*** WORKING DATA ***
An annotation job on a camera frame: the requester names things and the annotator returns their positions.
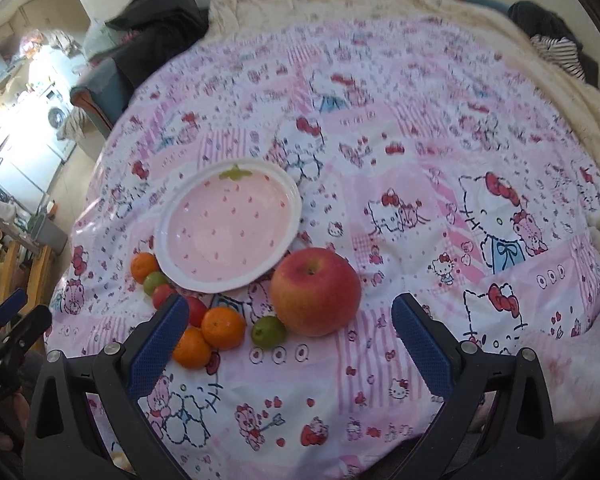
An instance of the green leaf design on plate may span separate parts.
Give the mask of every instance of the green leaf design on plate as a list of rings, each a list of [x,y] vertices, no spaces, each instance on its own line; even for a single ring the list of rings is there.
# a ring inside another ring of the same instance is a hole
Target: green leaf design on plate
[[[220,180],[225,180],[226,178],[230,178],[231,180],[236,182],[236,181],[240,180],[242,177],[251,176],[252,174],[253,173],[251,173],[251,171],[241,170],[240,168],[238,168],[237,164],[234,164],[234,166],[230,170],[223,171],[222,173],[220,173],[220,175],[218,177],[220,178]]]

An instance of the tiled floor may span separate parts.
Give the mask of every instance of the tiled floor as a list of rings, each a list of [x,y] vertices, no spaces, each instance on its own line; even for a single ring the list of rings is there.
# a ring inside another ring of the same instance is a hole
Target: tiled floor
[[[93,132],[94,136],[100,136],[98,132]],[[100,149],[104,143],[104,138],[100,136],[91,137],[91,144],[99,144]],[[94,150],[93,146],[87,146],[90,152],[99,152]],[[87,155],[80,146],[76,146],[74,152],[69,157],[64,167],[60,170],[55,182],[49,190],[49,195],[58,204],[58,212],[54,223],[68,235],[74,226],[75,220],[80,216],[85,208],[85,197],[87,188],[91,180],[95,160]],[[56,257],[49,275],[49,294],[56,286],[58,279],[71,263],[72,249],[71,240],[67,242],[62,254]]]

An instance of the oval plate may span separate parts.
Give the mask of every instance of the oval plate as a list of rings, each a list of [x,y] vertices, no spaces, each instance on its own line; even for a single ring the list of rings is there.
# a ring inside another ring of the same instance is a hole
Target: oval plate
[[[301,210],[298,187],[279,166],[256,158],[220,162],[174,192],[156,228],[155,255],[183,288],[232,290],[280,261]]]

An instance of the hello kitty print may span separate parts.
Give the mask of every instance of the hello kitty print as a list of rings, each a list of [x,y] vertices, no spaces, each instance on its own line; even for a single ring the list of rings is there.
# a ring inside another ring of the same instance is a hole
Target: hello kitty print
[[[193,478],[353,478],[423,433],[442,400],[391,325],[403,292],[459,340],[501,354],[530,333],[577,337],[600,311],[584,217],[600,208],[600,173],[542,92],[453,24],[353,20],[194,46],[138,89],[74,227],[47,347],[93,354],[148,319],[128,269],[155,249],[171,193],[249,156],[298,185],[289,250],[345,257],[363,297],[335,334],[273,348],[247,337],[203,370],[169,363],[139,404]],[[249,331],[275,315],[270,280],[180,292],[234,308]]]

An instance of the metal screw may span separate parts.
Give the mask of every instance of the metal screw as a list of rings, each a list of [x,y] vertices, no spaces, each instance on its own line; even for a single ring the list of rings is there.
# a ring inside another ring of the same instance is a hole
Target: metal screw
[[[465,354],[475,354],[478,351],[478,345],[473,341],[462,341],[460,343],[460,349]]]
[[[50,363],[55,363],[59,358],[62,357],[62,352],[59,350],[52,350],[46,355],[46,360]]]
[[[527,361],[533,361],[536,358],[536,353],[531,348],[523,348],[522,357]]]
[[[118,352],[120,352],[121,348],[122,347],[120,346],[120,343],[116,343],[116,342],[109,343],[108,345],[106,345],[104,347],[104,353],[107,355],[115,355]]]

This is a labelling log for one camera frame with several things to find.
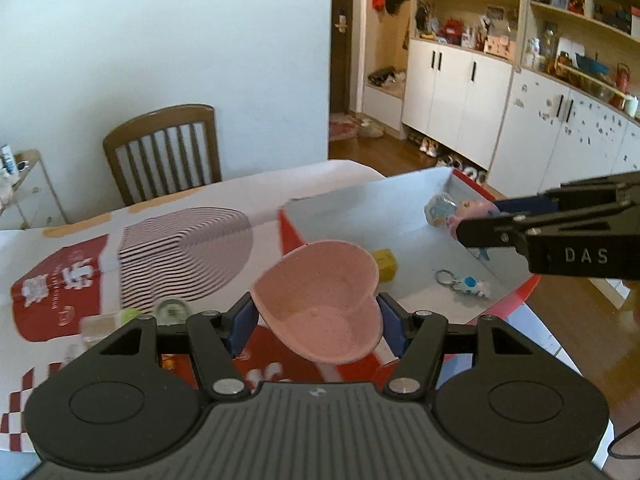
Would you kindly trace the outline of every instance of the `yellow block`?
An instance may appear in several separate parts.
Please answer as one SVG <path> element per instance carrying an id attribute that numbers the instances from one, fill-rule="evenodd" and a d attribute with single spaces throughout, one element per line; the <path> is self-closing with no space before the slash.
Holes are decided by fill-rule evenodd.
<path id="1" fill-rule="evenodd" d="M 390 282 L 396 275 L 396 270 L 398 270 L 398 262 L 396 262 L 396 257 L 391 252 L 391 249 L 378 249 L 373 251 L 371 255 L 376 259 L 380 269 L 380 281 Z"/>

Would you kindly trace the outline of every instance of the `ribbed gray surface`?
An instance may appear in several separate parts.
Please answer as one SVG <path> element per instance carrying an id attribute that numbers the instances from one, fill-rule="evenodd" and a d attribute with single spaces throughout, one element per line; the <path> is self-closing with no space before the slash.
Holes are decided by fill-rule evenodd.
<path id="1" fill-rule="evenodd" d="M 417 404 L 372 384 L 267 383 L 241 404 L 216 407 L 183 448 L 143 468 L 96 474 L 46 464 L 30 480 L 503 480 L 606 478 L 590 464 L 520 473 L 470 458 Z"/>

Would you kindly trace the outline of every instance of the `wooden chair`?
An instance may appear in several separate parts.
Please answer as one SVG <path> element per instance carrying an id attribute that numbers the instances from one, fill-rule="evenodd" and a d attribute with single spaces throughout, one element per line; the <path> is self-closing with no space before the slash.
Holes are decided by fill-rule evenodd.
<path id="1" fill-rule="evenodd" d="M 221 180 L 214 109 L 207 105 L 133 118 L 102 146 L 126 205 Z"/>

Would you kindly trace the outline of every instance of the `metal screw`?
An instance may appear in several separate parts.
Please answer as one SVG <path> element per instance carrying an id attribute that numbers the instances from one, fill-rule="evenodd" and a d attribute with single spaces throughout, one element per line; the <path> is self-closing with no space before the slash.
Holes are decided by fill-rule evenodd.
<path id="1" fill-rule="evenodd" d="M 213 383 L 213 391 L 220 395 L 235 395 L 244 390 L 244 383 L 240 379 L 228 377 Z"/>
<path id="2" fill-rule="evenodd" d="M 389 389 L 395 394 L 414 394 L 420 383 L 410 377 L 398 377 L 389 381 Z"/>

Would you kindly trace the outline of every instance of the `pink toy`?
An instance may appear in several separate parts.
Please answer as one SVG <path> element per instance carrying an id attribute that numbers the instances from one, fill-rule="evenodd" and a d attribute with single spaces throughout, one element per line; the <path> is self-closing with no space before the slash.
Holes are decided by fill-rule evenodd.
<path id="1" fill-rule="evenodd" d="M 463 202 L 456 209 L 456 213 L 447 217 L 447 226 L 449 226 L 449 234 L 454 240 L 457 240 L 456 229 L 460 222 L 466 218 L 482 218 L 484 216 L 493 216 L 500 214 L 500 210 L 493 202 L 485 202 L 480 200 L 471 200 Z"/>
<path id="2" fill-rule="evenodd" d="M 323 240 L 286 254 L 258 278 L 251 295 L 287 347 L 310 361 L 337 365 L 362 359 L 382 338 L 377 286 L 371 254 Z"/>

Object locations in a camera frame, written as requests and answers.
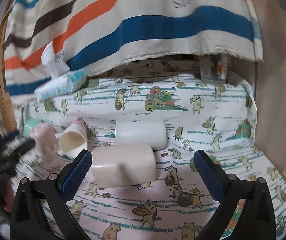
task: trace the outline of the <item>metal screw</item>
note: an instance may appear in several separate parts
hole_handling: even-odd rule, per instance
[[[262,177],[259,177],[259,182],[261,182],[261,183],[265,183],[265,179],[264,179],[264,178],[262,178]]]
[[[51,175],[49,175],[49,179],[50,180],[54,180],[57,178],[57,174],[56,173],[52,173]]]
[[[236,180],[236,179],[237,179],[237,177],[236,177],[234,174],[229,174],[229,175],[228,175],[228,178],[229,178],[230,180]]]
[[[22,179],[21,179],[21,183],[22,183],[22,184],[26,183],[27,181],[28,181],[28,178],[22,178]]]

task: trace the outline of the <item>cartoon cat print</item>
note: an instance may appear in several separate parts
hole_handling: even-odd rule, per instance
[[[108,147],[108,146],[111,146],[108,142],[102,142],[100,144],[100,146],[103,146],[103,147]]]
[[[76,200],[75,204],[70,208],[70,212],[72,213],[73,217],[76,221],[79,221],[80,216],[82,214],[82,208],[84,208],[85,205],[83,203],[83,200]]]
[[[121,231],[120,224],[113,223],[105,229],[103,236],[99,237],[101,240],[117,240],[117,233]]]
[[[183,83],[183,82],[176,82],[176,87],[177,88],[181,88],[181,87],[185,87],[185,86],[186,86],[186,84]]]
[[[278,176],[279,176],[279,173],[278,173],[278,171],[277,171],[277,168],[267,168],[266,169],[266,173],[268,174],[268,175],[270,175],[270,179],[272,179],[272,181],[274,181],[275,179],[277,179],[278,178]]]
[[[160,77],[160,74],[161,74],[161,72],[157,72],[157,71],[149,72],[149,73],[152,74],[152,77]]]
[[[221,99],[221,93],[225,92],[226,91],[226,88],[225,86],[222,86],[222,85],[216,85],[215,86],[215,92],[213,93],[217,98],[220,98]]]
[[[131,73],[132,73],[132,71],[129,70],[128,68],[125,68],[125,69],[123,70],[124,76],[125,76],[125,75],[130,75]]]
[[[254,174],[250,175],[248,178],[250,181],[256,181],[256,179],[257,179]]]
[[[146,208],[149,212],[143,216],[141,220],[141,227],[144,226],[146,222],[149,223],[150,227],[154,227],[154,221],[162,220],[162,218],[157,217],[157,210],[156,210],[156,201],[147,200],[143,207]]]
[[[167,169],[167,176],[173,177],[175,184],[179,184],[179,180],[182,180],[182,178],[179,178],[177,169],[173,167],[172,165],[168,167]]]
[[[49,174],[60,173],[60,172],[61,172],[61,166],[60,165],[56,165],[56,166],[54,166],[48,170]]]
[[[173,81],[175,81],[175,82],[180,82],[180,78],[179,78],[179,76],[178,76],[177,74],[171,75],[171,79],[172,79]]]
[[[240,156],[240,157],[239,157],[239,162],[243,163],[243,165],[244,165],[244,167],[247,169],[247,171],[253,169],[251,163],[249,162],[248,157],[246,157],[246,156]]]
[[[190,192],[191,192],[192,208],[195,209],[197,206],[199,208],[202,208],[201,197],[204,197],[204,195],[201,194],[201,192],[197,188],[191,189]]]
[[[179,184],[173,185],[173,195],[170,195],[170,197],[174,197],[174,203],[178,202],[178,197],[180,196],[180,193],[182,193],[183,190]]]
[[[190,104],[193,104],[193,114],[195,114],[195,112],[198,112],[199,114],[201,109],[204,108],[204,106],[201,106],[201,103],[202,100],[200,96],[194,95],[193,98],[190,98]]]
[[[132,94],[140,94],[140,85],[135,85],[135,86],[132,86],[131,89],[131,95]]]
[[[154,68],[155,62],[154,60],[149,60],[146,64],[147,68]]]
[[[207,86],[207,84],[205,84],[205,83],[203,83],[203,82],[201,82],[201,81],[197,81],[197,82],[195,82],[195,86],[196,87],[206,87]]]
[[[89,187],[84,194],[90,195],[90,197],[96,198],[96,195],[98,194],[98,190],[104,190],[104,189],[99,188],[97,182],[94,180],[91,183],[89,183]]]
[[[169,149],[169,152],[172,152],[173,159],[182,159],[181,153],[177,149]]]
[[[113,70],[110,69],[109,71],[106,72],[107,77],[111,77],[113,75]]]
[[[124,76],[117,76],[115,84],[121,84],[124,81]]]
[[[184,131],[183,127],[179,127],[179,128],[176,129],[175,135],[173,136],[175,138],[175,140],[179,141],[180,139],[183,138],[182,131]]]
[[[216,148],[219,148],[220,149],[220,146],[219,146],[219,141],[222,139],[222,136],[220,133],[218,133],[214,139],[213,139],[213,142],[210,144],[210,146],[213,146],[213,149],[216,150]]]
[[[182,240],[194,240],[195,239],[195,231],[201,229],[200,226],[194,226],[193,223],[184,222],[182,227]]]
[[[136,186],[138,187],[138,190],[141,190],[141,189],[145,188],[146,191],[148,191],[148,188],[150,187],[150,185],[151,185],[151,183],[148,182],[148,183],[138,184]]]
[[[62,100],[61,106],[63,109],[63,114],[68,115],[67,113],[68,113],[69,109],[67,108],[67,102],[65,99]]]
[[[138,78],[138,80],[136,81],[136,83],[144,83],[145,78]]]
[[[284,230],[285,230],[285,223],[284,217],[280,214],[277,216],[277,222],[275,223],[276,227],[276,238],[282,236]]]
[[[210,117],[206,122],[202,124],[204,128],[207,128],[206,134],[213,135],[213,132],[216,131],[215,129],[215,117]]]
[[[87,137],[88,138],[93,138],[93,137],[96,137],[96,135],[99,135],[99,132],[95,130],[95,128],[88,128],[87,129]]]
[[[115,99],[115,108],[117,103],[120,104],[119,108],[116,108],[117,110],[120,110],[121,108],[124,110],[124,104],[127,103],[127,100],[124,101],[124,93],[126,92],[126,89],[119,89],[116,92],[116,99]]]
[[[192,152],[193,151],[193,149],[190,146],[190,141],[188,139],[183,140],[182,147],[183,147],[185,152],[187,152],[187,151]]]
[[[83,101],[83,96],[87,95],[87,92],[86,90],[81,90],[81,91],[78,91],[76,93],[76,96],[74,98],[74,100],[76,100],[76,102],[78,103],[79,101],[82,102]]]
[[[34,102],[34,109],[35,109],[35,112],[38,113],[38,102],[37,101]]]
[[[281,204],[283,204],[286,201],[286,194],[282,190],[281,185],[275,185],[274,190],[277,194],[277,199],[280,200]]]

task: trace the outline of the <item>package of wipes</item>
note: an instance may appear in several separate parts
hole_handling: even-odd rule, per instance
[[[35,97],[39,101],[73,93],[86,82],[87,75],[83,70],[69,71],[70,67],[64,61],[56,61],[52,42],[44,49],[41,60],[52,80],[35,89]]]
[[[35,89],[37,100],[73,93],[86,82],[86,73],[83,70],[69,71],[63,76],[48,81]]]

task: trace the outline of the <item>white paper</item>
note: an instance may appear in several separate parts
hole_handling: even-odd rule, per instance
[[[51,75],[52,80],[59,78],[70,70],[70,67],[65,62],[56,62],[52,41],[46,45],[41,56],[41,61],[42,65],[46,67],[46,70]]]

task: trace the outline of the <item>pink cup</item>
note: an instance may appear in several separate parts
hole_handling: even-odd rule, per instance
[[[48,123],[35,125],[30,136],[35,140],[36,150],[42,160],[51,161],[57,156],[59,146],[53,126]]]
*** End of WORKING DATA ***
# PROMPT
Would you repeat the material above exactly, line for line, from its first line to the line with "An instance of the green", including both and skipping every picture?

# SOLVED PROBLEM
An annotation job on a camera frame: the requester names things and the annotator returns their positions.
An instance of the green leaf design on plate may span separate parts.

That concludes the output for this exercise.